Each record below must be written out again in exactly the same form.

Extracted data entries
* * *
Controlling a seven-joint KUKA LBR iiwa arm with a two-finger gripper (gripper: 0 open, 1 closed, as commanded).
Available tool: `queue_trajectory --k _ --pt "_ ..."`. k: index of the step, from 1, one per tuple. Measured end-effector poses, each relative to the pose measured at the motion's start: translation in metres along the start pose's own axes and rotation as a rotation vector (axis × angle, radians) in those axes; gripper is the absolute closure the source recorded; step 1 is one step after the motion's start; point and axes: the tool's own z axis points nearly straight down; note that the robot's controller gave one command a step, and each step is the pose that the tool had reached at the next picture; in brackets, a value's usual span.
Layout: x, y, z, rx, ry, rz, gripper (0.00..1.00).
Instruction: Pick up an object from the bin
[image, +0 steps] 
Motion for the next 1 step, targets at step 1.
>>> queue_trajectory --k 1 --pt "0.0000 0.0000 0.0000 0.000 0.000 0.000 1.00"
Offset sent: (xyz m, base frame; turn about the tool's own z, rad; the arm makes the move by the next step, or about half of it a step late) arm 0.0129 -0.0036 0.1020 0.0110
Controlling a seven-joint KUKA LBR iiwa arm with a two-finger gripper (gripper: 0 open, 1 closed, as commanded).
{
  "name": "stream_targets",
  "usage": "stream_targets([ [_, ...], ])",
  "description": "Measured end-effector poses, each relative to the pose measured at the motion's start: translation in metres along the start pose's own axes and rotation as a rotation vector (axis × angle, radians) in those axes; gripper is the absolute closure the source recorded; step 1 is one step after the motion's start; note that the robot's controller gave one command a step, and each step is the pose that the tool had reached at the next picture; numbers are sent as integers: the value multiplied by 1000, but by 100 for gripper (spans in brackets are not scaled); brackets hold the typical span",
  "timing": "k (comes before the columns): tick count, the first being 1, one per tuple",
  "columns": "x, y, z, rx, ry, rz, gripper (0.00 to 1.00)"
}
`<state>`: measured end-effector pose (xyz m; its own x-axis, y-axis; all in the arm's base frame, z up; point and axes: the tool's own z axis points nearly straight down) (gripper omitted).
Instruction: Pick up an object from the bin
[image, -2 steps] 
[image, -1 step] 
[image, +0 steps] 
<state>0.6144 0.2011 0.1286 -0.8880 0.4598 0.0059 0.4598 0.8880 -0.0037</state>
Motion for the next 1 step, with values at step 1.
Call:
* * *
Answer for the task =
Controlling a seven-joint KUKA LBR iiwa arm with a two-finger gripper (gripper: 0 open, 1 closed, as commanded).
Available tool: `queue_trajectory --k _ --pt "_ ..."`. k: index of the step, from 1, one per tuple. Measured end-effector poses, each relative to the pose measured at the motion's start: translation in metres along the start pose's own axes and rotation as a rotation vector (axis × angle, radians) in those axes; gripper is the absolute closure the source recorded; step 1 is one step after the motion's start; point and axes: the tool's own z axis points nearly straight down; note that the robot's controller gave one command a step, and each step is the pose that the tool had reached at the next picture; in brackets, a value's usual span.
Layout: x, y, z, rx, ry, rz, gripper (0.00..1.00).
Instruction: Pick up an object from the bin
[image, +0 steps] 
Motion for the next 1 step, targets at step 1.
>>> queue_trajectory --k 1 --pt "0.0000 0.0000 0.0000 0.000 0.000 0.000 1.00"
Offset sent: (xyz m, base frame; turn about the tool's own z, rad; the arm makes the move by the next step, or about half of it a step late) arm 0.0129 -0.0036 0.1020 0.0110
Controlling a seven-joint KUKA LBR iiwa arm with a two-finger gripper (gripper: 0 open, 1 closed, as commanded).
{
  "name": "stream_targets",
  "usage": "stream_targets([ [_, ...], ])",
  "description": "Measured end-effector poses, each relative to the pose measured at the motion's start: translation in metres along the start pose's own axes and rotation as a rotation vector (axis × angle, radians) in those axes; gripper is the absolute closure the source recorded; step 1 is one step after the motion's start; note that the robot's controller gave one command a step, and each step is the pose that the tool had reached at the next picture; numbers are sent as integers: the value multiplied by 1000, but by 100 for gripper (spans in brackets are not scaled); brackets hold the typical span",
  "timing": "k (comes before the columns): tick count, the first being 1, one per tuple",
  "columns": "x, y, z, rx, ry, rz, gripper (0.00 to 1.00)"
}
`<state>`: measured end-effector pose (xyz m; its own x-axis, y-axis; all in the arm's base frame, z up; point and axes: the tool's own z axis points nearly straight down) (gripper omitted).
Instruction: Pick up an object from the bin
[image, -2 steps] 
[image, -1 step] 
[image, +0 steps] 
<state>0.6144 0.2011 0.1286 -0.8880 0.4598 0.0059 0.4598 0.8880 -0.0037</state>
Motion for the next 1 step, with values at step 1.
Call:

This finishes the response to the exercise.